Work item: Pick out each line of the records that includes the string "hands", and copy it.

=== Begin Enclosure ===

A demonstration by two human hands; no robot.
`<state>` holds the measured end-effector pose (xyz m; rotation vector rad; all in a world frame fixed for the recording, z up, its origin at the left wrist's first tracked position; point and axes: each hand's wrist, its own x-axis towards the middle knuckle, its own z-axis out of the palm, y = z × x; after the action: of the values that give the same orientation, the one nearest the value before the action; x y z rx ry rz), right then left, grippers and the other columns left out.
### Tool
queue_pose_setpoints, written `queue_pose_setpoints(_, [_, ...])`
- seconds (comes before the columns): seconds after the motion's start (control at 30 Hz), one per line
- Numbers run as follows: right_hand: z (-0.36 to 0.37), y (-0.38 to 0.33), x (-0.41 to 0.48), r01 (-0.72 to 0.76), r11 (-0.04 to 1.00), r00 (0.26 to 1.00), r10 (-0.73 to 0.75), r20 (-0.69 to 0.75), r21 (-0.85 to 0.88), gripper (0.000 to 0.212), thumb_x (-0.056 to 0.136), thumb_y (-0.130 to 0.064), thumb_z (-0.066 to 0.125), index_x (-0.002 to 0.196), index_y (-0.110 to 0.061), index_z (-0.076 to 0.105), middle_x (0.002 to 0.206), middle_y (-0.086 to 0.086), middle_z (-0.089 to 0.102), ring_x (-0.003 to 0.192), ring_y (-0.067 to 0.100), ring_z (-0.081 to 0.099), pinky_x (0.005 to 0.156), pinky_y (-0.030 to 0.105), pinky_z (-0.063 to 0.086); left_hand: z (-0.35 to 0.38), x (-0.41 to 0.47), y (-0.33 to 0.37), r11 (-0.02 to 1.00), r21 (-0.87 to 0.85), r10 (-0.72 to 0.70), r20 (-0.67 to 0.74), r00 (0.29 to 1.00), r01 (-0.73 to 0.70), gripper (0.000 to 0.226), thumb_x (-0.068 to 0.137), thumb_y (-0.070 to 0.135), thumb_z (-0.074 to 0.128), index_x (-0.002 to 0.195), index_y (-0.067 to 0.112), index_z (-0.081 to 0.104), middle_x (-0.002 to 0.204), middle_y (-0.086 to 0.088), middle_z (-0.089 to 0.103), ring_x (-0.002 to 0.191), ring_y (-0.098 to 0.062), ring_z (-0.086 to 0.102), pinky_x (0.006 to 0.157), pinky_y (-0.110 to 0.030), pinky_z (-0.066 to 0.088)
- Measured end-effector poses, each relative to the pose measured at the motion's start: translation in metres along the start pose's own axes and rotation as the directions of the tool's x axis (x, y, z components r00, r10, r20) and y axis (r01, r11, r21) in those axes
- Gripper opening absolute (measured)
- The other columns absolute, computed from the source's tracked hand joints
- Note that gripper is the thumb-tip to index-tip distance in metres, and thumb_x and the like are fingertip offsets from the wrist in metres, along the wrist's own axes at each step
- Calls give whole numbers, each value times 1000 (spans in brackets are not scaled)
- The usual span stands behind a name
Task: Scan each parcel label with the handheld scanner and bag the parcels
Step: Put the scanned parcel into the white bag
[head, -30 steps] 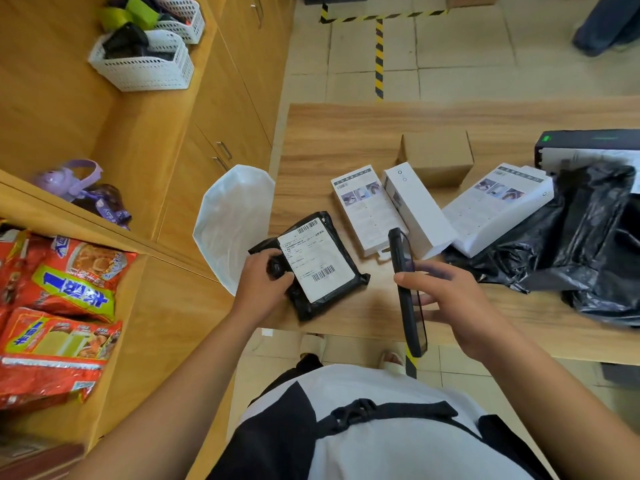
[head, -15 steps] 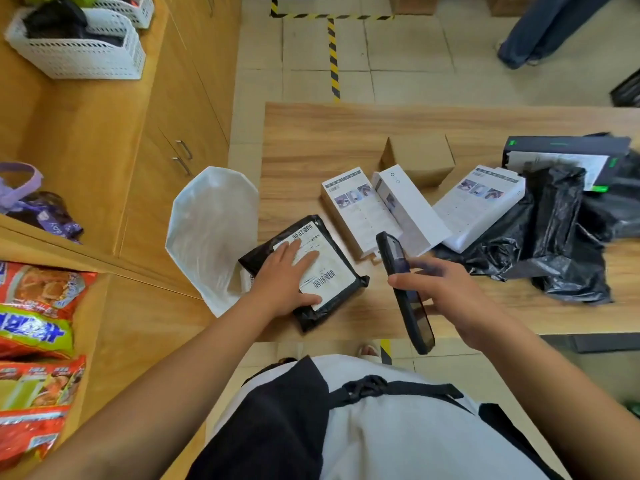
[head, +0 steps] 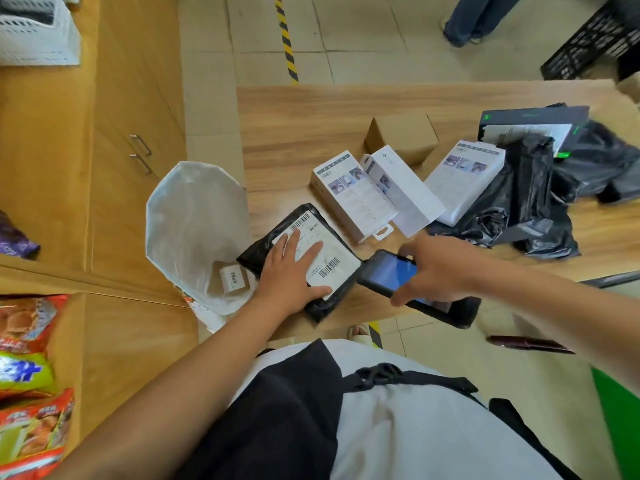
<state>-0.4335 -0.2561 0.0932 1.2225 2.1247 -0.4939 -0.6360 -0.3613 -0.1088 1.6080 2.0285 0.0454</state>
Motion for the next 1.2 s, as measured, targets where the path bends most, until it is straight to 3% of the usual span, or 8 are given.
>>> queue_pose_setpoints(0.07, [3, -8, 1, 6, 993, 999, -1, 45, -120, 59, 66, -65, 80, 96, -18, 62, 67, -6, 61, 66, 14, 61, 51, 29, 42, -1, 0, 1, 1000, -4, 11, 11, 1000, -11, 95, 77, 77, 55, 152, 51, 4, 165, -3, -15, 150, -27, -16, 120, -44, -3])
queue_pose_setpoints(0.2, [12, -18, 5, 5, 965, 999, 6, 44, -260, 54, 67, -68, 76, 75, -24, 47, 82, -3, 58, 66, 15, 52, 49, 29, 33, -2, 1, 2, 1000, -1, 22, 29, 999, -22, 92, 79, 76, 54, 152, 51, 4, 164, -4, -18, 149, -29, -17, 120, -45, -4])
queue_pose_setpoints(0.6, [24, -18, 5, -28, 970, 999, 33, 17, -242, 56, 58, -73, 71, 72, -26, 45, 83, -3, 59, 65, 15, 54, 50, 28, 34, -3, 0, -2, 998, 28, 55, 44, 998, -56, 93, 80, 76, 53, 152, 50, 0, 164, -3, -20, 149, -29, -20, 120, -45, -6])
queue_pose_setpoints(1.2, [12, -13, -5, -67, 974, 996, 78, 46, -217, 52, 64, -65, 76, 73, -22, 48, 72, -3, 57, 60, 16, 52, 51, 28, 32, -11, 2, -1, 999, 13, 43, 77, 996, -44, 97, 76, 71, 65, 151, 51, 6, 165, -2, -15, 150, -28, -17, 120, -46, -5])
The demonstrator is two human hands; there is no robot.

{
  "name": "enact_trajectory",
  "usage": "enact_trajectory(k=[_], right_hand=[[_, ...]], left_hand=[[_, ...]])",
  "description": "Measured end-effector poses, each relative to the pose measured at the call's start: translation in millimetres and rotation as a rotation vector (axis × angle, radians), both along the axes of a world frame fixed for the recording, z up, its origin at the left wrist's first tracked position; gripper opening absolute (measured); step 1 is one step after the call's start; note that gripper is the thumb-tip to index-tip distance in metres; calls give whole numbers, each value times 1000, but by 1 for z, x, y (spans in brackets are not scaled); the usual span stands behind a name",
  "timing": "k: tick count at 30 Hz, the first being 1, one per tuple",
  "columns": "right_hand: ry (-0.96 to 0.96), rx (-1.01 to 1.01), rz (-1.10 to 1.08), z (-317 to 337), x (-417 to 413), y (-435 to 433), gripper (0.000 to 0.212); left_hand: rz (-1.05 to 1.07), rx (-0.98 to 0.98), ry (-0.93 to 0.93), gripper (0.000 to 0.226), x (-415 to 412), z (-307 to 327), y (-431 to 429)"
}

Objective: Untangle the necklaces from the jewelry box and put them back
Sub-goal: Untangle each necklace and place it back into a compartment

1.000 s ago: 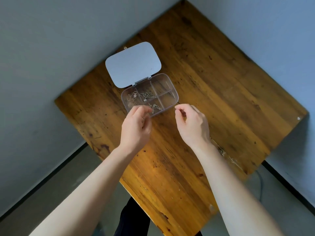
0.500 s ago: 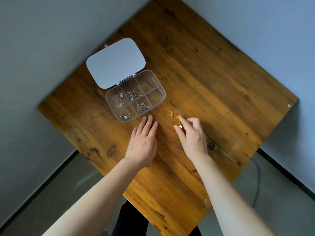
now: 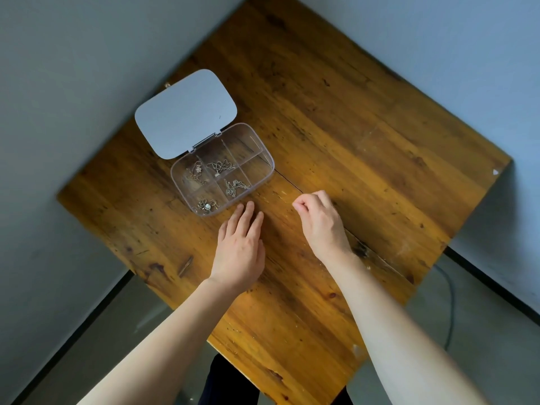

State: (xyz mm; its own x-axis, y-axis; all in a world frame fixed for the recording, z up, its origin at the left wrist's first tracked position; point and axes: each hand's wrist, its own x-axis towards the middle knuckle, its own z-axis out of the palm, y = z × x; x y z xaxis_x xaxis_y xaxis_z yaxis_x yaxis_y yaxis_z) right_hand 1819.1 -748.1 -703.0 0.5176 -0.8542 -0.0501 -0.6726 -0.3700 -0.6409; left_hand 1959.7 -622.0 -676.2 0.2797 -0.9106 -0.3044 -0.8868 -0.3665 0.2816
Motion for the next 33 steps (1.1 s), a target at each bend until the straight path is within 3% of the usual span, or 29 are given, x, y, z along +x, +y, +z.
enact_trajectory(k=[6,11,14,18,21,33], right_hand=[[-215,-107,-394,25,-33,-27,12],[-194,-218,-571,38,-71,-75,14],[-108,-157,-661,33,-97,-91,17],[89,39,-677,17,-124,-93,20],[127,126,-693,11,-132,-83,20],[231,215,-588,16,-108,-62,15]], left_hand=[[15,-132,27,40,-12,4,-35],[-148,-137,93,45,-47,1,-80],[-214,-120,82,45,-69,-5,-98],[-262,-58,12,47,-86,-11,-102],[-283,-84,-9,48,-81,-14,-98],[-352,-74,119,43,-52,-6,-89]])
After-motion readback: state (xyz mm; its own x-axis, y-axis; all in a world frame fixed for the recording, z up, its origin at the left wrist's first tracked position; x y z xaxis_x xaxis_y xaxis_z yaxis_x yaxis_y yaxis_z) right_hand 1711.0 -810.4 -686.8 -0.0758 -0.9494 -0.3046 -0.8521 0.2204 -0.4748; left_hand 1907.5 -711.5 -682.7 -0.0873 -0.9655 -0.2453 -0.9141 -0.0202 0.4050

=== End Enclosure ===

Response to this exercise:
A demonstration by two human hands; no robot.
The demonstrator is two human hands; there is no robot.

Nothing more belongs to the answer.